Data: Begin

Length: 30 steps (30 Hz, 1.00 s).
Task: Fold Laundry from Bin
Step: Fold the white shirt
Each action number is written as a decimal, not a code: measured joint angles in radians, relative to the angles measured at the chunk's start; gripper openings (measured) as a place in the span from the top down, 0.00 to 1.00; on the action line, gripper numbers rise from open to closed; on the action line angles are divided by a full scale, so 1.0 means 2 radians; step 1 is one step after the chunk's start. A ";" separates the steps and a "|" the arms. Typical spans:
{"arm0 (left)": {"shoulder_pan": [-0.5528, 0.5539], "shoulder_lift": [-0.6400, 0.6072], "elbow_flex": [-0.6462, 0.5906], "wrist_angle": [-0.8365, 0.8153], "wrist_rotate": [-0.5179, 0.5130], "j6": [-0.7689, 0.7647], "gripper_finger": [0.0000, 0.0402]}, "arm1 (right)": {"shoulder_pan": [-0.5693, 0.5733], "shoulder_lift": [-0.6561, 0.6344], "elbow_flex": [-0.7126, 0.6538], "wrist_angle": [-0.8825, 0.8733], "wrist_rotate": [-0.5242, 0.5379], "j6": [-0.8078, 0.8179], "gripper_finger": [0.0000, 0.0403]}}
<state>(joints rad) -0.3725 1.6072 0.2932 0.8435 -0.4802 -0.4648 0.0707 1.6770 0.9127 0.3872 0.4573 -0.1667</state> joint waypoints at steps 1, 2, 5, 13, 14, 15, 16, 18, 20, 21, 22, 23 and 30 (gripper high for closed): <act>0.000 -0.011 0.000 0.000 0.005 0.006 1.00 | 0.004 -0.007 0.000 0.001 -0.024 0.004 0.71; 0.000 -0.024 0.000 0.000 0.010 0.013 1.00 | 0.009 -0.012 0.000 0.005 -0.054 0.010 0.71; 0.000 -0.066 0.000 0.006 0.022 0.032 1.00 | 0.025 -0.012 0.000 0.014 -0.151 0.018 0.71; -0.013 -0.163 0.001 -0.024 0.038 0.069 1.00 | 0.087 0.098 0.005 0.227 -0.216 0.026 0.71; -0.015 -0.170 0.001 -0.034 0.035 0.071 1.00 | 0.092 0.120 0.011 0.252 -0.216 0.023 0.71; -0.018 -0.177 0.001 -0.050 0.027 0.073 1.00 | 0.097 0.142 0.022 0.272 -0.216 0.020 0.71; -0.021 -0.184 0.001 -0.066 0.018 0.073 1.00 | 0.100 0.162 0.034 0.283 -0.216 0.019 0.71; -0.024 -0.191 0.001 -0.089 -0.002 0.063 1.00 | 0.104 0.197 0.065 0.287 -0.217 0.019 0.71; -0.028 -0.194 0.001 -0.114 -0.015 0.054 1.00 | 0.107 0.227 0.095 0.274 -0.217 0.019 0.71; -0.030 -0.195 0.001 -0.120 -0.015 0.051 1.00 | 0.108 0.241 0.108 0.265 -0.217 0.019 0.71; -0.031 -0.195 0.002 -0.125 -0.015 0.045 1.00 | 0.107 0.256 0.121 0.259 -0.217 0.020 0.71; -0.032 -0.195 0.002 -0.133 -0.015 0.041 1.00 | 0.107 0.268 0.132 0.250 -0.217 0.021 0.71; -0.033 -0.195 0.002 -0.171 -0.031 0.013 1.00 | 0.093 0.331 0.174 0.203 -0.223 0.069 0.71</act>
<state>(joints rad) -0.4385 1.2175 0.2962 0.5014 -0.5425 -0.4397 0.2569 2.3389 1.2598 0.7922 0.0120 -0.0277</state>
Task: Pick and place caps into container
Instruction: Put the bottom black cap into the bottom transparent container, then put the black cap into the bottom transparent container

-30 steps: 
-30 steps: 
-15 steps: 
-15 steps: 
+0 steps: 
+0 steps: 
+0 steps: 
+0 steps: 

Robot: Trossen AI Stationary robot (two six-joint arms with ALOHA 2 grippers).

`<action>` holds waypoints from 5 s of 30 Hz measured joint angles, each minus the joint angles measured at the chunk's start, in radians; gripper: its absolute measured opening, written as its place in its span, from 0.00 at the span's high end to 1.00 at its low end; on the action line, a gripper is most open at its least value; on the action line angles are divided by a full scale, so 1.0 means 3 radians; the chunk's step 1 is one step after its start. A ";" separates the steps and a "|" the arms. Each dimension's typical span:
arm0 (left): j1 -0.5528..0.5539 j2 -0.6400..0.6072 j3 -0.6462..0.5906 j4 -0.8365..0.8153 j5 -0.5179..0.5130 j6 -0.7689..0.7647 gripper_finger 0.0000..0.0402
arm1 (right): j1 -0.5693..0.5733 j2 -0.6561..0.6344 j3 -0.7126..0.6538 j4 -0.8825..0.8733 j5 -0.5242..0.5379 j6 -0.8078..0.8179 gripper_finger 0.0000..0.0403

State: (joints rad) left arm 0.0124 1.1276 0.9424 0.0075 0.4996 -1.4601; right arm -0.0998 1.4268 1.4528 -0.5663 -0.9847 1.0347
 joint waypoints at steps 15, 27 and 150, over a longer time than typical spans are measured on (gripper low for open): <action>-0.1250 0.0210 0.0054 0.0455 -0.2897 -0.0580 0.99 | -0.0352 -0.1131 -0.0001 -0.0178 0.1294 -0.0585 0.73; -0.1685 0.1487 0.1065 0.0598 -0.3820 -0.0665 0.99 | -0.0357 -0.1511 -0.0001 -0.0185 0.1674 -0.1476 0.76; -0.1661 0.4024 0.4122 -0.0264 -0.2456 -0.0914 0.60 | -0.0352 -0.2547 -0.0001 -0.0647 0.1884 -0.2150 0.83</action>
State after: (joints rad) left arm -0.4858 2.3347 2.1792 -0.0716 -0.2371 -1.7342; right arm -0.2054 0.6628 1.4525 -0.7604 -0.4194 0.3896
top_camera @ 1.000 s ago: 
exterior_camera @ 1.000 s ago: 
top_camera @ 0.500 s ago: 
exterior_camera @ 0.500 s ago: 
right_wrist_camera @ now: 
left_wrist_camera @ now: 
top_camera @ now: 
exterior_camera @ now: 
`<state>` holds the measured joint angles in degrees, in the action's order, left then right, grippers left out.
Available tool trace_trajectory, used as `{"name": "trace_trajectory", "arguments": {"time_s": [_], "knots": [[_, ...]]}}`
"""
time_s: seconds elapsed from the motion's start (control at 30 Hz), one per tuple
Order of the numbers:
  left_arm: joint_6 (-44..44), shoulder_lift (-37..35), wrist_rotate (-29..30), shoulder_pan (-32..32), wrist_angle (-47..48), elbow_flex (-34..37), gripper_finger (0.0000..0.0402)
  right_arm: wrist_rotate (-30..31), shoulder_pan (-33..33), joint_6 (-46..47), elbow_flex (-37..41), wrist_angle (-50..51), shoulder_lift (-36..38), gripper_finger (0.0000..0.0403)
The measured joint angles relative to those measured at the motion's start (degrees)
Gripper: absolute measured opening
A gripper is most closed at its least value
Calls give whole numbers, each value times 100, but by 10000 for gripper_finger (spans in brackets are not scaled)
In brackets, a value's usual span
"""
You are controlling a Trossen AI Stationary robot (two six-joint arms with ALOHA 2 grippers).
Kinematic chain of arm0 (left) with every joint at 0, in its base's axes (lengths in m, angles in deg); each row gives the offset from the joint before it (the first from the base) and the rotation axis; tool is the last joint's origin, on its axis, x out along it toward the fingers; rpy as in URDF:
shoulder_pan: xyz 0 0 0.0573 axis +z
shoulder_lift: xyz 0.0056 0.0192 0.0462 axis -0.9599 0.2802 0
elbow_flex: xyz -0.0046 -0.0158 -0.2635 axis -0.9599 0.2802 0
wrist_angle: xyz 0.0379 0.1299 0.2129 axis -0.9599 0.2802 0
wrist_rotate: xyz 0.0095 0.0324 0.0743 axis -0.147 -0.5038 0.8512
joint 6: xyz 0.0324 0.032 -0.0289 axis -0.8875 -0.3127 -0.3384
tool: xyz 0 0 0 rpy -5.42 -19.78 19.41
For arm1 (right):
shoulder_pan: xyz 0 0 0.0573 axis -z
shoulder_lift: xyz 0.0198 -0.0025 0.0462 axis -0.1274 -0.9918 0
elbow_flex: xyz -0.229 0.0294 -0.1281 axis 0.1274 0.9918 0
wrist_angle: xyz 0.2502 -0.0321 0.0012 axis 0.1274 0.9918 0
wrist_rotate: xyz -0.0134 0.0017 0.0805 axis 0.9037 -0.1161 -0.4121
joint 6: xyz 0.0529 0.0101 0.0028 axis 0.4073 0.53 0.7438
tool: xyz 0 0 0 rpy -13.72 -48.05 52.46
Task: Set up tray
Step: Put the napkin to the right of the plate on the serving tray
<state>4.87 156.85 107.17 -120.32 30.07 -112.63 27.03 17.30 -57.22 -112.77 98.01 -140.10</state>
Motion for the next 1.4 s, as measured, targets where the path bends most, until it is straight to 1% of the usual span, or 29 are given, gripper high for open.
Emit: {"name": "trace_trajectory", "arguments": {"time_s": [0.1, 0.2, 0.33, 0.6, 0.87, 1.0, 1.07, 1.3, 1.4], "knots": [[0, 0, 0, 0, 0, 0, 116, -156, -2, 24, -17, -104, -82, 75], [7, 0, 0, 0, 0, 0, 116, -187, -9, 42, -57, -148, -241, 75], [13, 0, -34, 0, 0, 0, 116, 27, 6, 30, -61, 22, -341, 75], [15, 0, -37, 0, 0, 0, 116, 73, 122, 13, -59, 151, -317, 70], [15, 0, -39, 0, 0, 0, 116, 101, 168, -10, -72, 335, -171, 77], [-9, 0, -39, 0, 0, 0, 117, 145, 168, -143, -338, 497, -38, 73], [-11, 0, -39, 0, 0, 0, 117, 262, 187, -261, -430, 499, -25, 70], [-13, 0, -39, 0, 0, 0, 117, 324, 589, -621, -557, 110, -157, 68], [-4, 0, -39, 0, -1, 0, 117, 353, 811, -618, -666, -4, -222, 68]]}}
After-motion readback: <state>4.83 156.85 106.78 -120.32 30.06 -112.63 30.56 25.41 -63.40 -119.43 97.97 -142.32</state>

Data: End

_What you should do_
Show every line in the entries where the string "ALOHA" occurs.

_Result_
Robot: Trossen AI Stationary robot (two six-joint arms with ALOHA 2 grippers).
You are controlling a Trossen AI Stationary robot (two six-joint arms with ALOHA 2 grippers).

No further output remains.